In their description of spiritual literacy, Frederic and Mary Ann Brussat write that the first step in the practice of mystery "is to cherish the baffling, curious, hidden, and inscrutable dimensions of your existence and the world around you." Children live closer to this practice than most adults do. They recognize that in the dark, something might be hiding under their bed or in the closet. They have imaginary friends we can't perceive. They ask an endless stream of why and how questions, many of which we can't adequately answer.

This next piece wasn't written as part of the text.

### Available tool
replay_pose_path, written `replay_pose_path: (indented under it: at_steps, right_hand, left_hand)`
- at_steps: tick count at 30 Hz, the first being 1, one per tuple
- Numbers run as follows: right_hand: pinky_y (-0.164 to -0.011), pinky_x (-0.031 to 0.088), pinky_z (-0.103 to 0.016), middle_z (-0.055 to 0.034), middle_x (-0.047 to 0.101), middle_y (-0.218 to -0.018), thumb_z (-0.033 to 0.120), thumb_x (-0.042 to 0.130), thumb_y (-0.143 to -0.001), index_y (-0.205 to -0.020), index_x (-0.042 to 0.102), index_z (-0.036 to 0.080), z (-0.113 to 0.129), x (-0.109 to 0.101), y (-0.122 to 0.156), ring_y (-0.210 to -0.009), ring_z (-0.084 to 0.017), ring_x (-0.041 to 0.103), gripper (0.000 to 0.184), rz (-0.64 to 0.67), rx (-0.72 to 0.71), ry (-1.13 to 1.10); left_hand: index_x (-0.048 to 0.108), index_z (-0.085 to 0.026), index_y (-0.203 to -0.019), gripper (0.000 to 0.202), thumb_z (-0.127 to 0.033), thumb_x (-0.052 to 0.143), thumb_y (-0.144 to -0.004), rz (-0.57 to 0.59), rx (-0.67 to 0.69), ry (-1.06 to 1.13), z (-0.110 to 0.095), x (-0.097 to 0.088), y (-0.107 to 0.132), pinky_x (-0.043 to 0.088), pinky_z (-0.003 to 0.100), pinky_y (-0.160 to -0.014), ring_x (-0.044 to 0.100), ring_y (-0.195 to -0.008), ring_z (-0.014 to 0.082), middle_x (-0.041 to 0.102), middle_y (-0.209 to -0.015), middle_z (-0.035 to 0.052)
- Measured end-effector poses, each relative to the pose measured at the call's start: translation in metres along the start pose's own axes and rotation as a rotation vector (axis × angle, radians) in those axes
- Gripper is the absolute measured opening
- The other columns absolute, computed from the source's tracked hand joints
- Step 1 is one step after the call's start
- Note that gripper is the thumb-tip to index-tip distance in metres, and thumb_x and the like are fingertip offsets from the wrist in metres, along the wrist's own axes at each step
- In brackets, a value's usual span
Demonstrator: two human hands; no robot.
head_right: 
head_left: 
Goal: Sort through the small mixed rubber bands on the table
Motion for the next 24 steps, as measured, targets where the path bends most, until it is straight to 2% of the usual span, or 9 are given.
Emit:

Books that allow children to explore the boundaries between the known and the unknown hold a special place in their lives. Ben Hubbard, an accomplished nonfiction author for children and adults with more than 130 titles to his name, brings us this marvelous volume about the Kraken, a multi-armed sea monster greatly feared by seafarers for thousands of years.

Hubbard regales 8-to-12 year old readers with historical stories from sailors who recounted struggles with these creatures. He describes contributions to the Kraken myths from Homer, Tennyson, Jules Verne, and Herman Melville. He reveals scientific discoveries with engaging detail. For instance, one giant squid that washed ashore, allowing for in-depth study, had tentacles "twenty-six feet in length. That's about as long as a school bus."

Side notes address topics like Greek Mythological Monsters, the Hafgufa (a giant sea monster from Viking lore), and the 2010 internet meme "Release the Kraken!" Throughout the book, Robert Squier's black-and-white illustrations pull children into the worlds of the creatures, ships, museums, explorers, authors, and scientists mentioned. We appreciated his depictions of women whenever possible — as scientists, teachers, and museum curators — since the older tales passed down to us involve only men.

The book answers lots of questions but leaves readers with their sense of mystery intact. Acknowledging that 95 percent of the ocean is unexplored and only 10 percent of creatures have been scientifically classified, Hubbard writes, "Who knows what ancient creature ... remain hidden and undiscovered? Perhaps the Kraken is not the colossal or giant squid but an even older, larger creature waiting to reveal itself."